Soon after, several hundred Sudanese stormed into the German Embassy, setting part of a building aflame along with trash bins and a car. Protesters celebrated around the burning barrels as black smoke billowed into the sky until police firing tear gas drove them out of the compound. Some then began to demonstrate outside the neighboring British Embassy.
Several thousand then moved via a convoy of buses to the U.S. Embassy on Khartoum´s outskirts. They clashed with Sudanese police, who fired on some who tried to scale the compound´s wall.
The police then dispersed the crowd with tear gas, starting a stampede. Witnesses reported seeing three protesters motionless on the ground, although there was no immediate word whether they were dead or alive.

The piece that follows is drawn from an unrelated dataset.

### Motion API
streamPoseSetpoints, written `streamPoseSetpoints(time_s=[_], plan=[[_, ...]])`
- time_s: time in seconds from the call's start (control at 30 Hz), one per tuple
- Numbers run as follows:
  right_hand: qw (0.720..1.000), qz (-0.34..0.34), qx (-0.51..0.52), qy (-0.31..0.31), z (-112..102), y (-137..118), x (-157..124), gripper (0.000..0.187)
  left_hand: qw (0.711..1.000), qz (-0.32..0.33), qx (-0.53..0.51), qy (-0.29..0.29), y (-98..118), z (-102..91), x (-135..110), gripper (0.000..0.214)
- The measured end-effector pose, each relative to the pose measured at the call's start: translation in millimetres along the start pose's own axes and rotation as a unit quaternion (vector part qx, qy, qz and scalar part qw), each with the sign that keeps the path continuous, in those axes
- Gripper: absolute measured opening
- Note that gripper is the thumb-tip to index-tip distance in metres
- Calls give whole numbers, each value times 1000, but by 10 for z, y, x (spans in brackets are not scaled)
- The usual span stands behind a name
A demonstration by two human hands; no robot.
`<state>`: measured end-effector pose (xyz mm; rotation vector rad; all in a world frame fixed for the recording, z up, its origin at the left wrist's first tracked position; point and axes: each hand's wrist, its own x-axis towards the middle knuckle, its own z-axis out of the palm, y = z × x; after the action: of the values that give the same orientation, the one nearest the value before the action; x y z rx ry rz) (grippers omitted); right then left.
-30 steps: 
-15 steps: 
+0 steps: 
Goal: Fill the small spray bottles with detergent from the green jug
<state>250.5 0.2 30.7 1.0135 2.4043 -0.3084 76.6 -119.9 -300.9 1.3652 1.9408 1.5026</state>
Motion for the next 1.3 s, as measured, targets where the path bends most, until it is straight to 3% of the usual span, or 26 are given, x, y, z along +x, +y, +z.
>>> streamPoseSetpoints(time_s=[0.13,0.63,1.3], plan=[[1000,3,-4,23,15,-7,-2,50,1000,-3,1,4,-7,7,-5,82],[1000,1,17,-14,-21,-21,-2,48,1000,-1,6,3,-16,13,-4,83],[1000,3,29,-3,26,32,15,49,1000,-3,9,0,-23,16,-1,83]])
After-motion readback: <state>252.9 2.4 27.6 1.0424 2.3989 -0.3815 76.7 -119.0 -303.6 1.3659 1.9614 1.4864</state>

Islamic militants waving black banners and shouting "God is great!" stormed an international peacekeepers´ base in Egypt´s Sinai and battled troops, wounding four Colombians, said a senior official with the multinational force. The base near the border with Gaza and Israel houses some 1,500 members of the force, including U.S. troops.
The official, speaking on condition of anonymity because he was not authorized to talk to the press, said it appeared the attack was connected to the wider protests in the region.

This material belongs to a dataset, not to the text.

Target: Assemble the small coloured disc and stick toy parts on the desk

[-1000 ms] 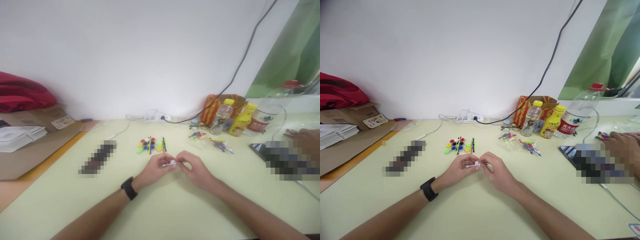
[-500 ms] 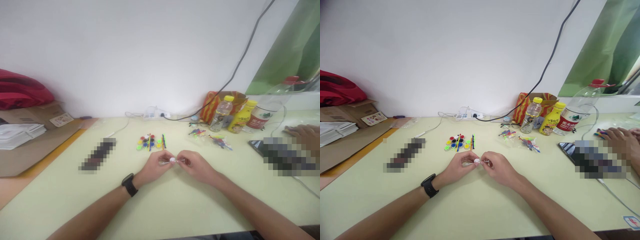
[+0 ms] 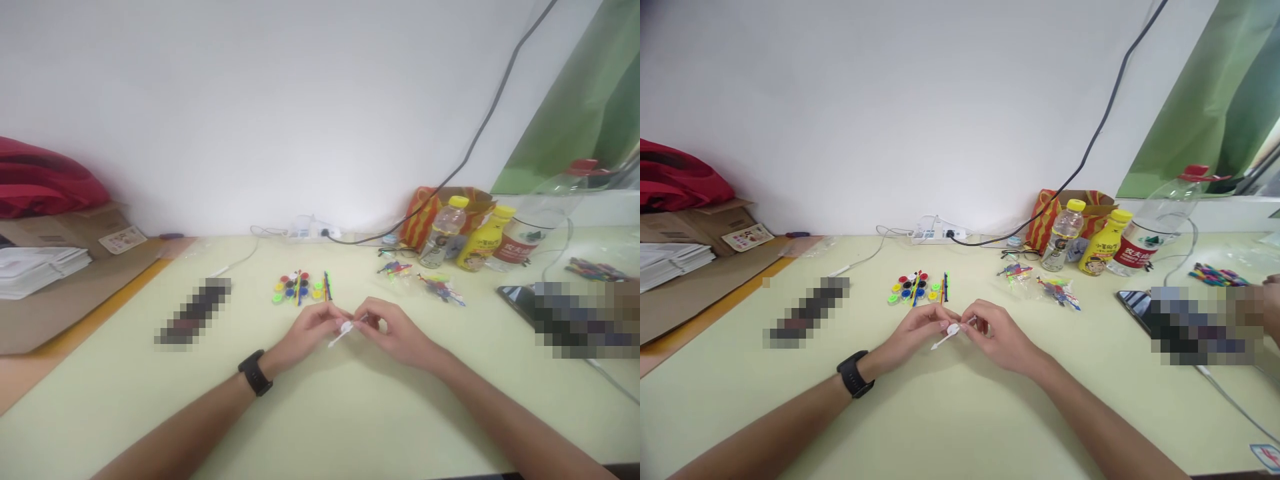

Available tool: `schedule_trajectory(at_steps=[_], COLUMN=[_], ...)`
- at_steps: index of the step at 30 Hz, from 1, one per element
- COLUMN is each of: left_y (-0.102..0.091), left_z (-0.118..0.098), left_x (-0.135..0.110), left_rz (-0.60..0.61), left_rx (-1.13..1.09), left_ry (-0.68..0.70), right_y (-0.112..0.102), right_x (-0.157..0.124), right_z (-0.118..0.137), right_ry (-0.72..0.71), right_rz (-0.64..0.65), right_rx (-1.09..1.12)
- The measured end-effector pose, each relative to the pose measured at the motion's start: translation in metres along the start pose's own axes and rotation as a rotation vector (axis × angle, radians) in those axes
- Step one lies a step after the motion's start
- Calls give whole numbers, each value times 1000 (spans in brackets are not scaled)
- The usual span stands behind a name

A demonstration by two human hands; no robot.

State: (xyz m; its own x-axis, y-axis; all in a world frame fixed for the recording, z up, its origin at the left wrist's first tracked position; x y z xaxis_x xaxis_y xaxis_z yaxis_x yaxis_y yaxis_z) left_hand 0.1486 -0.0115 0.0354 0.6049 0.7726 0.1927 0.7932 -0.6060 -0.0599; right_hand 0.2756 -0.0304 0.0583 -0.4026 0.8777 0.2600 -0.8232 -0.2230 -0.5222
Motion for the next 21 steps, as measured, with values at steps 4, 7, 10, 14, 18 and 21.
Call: schedule_trajectory(at_steps=[4, 7, 10, 14, 18, 21], left_y=[-8, -13, -15, -19, -23, -20], left_z=[7, 10, 11, 10, 11, 11], left_x=[2, 3, 2, 2, 3, 3], left_rz=[-33, -92, -121, -156, -193, -164], left_rx=[-51, -66, -62, -51, -70, -67], left_ry=[-53, -65, -79, -78, -63, -62], right_y=[-13, -20, -13, -7, 15, 3], right_x=[0, -3, -4, -4, 0, 1], right_z=[-4, -8, -11, -22, -30, -30], right_ry=[-51, -35, 10, 114, 205, 204], right_rz=[-139, -219, -174, -131, 113, -14], right_rx=[-21, -17, 75, 183, 291, 345])
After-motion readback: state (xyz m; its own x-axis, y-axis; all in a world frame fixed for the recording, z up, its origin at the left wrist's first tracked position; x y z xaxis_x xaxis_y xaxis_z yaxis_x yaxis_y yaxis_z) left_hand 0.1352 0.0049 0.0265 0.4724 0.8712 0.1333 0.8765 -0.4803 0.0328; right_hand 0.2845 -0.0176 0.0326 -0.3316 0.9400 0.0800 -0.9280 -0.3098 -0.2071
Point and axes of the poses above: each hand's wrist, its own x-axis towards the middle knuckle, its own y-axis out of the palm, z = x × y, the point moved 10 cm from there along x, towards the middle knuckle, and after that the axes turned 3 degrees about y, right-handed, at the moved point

One protester was killed in the northern Lebanese city of Tripoli in clashes with security forces after a crowd set fire to a KFC and a Hardee´s restaurant. Protesters hurled stones and glass at police in a furious melee that left 25 people injured, 18 of them police.
In his bid to head off the violence, Egypt´s Morsi said "it is required by our religion to protect our guests and their homes and places of work."
He called the killing of U.S. Ambassador Chris Stevens in Libya unacceptable in Islam. "To God, attacking a person is bigger than an attack on the Kaaba," he said, referring to Islam´s holiest site in Mecca.
Morsi´s speech came after Obama spoke with him by telephone. The Obama administration has been angered by Morsi´s slow response to the attack Tuesday night on the U.S. Embassy in Cairo, and the Egyptian made little more than vague statements about it for days without an outright condemnation of the security breach, in which police did nothing to stop protesters from climbing the embassy walls.
His silence reflected the heavy pressure that Morsi, a longtime figure from the Muslim Brotherhood, faces from Egypt´s powerful ultraconservative Islamists. They are using the film issue to boost their own political prominence while challenging Morsi´s religious credentials.
Leaders of Egypt´s Jihad group, a former militant organization, held a conference in the Egyptian city of Alexandria and said anyone involved in "defamation" of the prophet should be killed. They called on Morsi to cut relations with U.S.
Several hundred people, mainly ultraconservatives, protested in Cairo´s Tahrir Square and tore up an American flag. A firebrand ultraconservative Salafi cleric criticized the film in his sermon, saying Muslims must defend Islam and its prophet.
"With our soul, our blood, we will avenge you, our prophet," they chanted as police fired volleys of tear gas.
Soldiers opened fire to drive away young Muslims in the central Nigerian city of Jos, witnesses and authorities said, and demonstrators in the county´s Muslim north burned a U.S. flag.
Hundreds of hard-line Muslims held peaceful protests against the film throughout Pakistan, shouting slogans and carrying banners criticizing the U.S. and those involved in the film. Police in Islamabad set up barricades and razor wire to prevent protesters from getting to the diplomatic enclave, where the U.S. Embassy and many other foreign missions are located.
About 1,500 protesters in Afghanistan´s eastern city of Jalalabad shouted "Death to America" and urged President Hamid Karzai to cut relations with the U.S.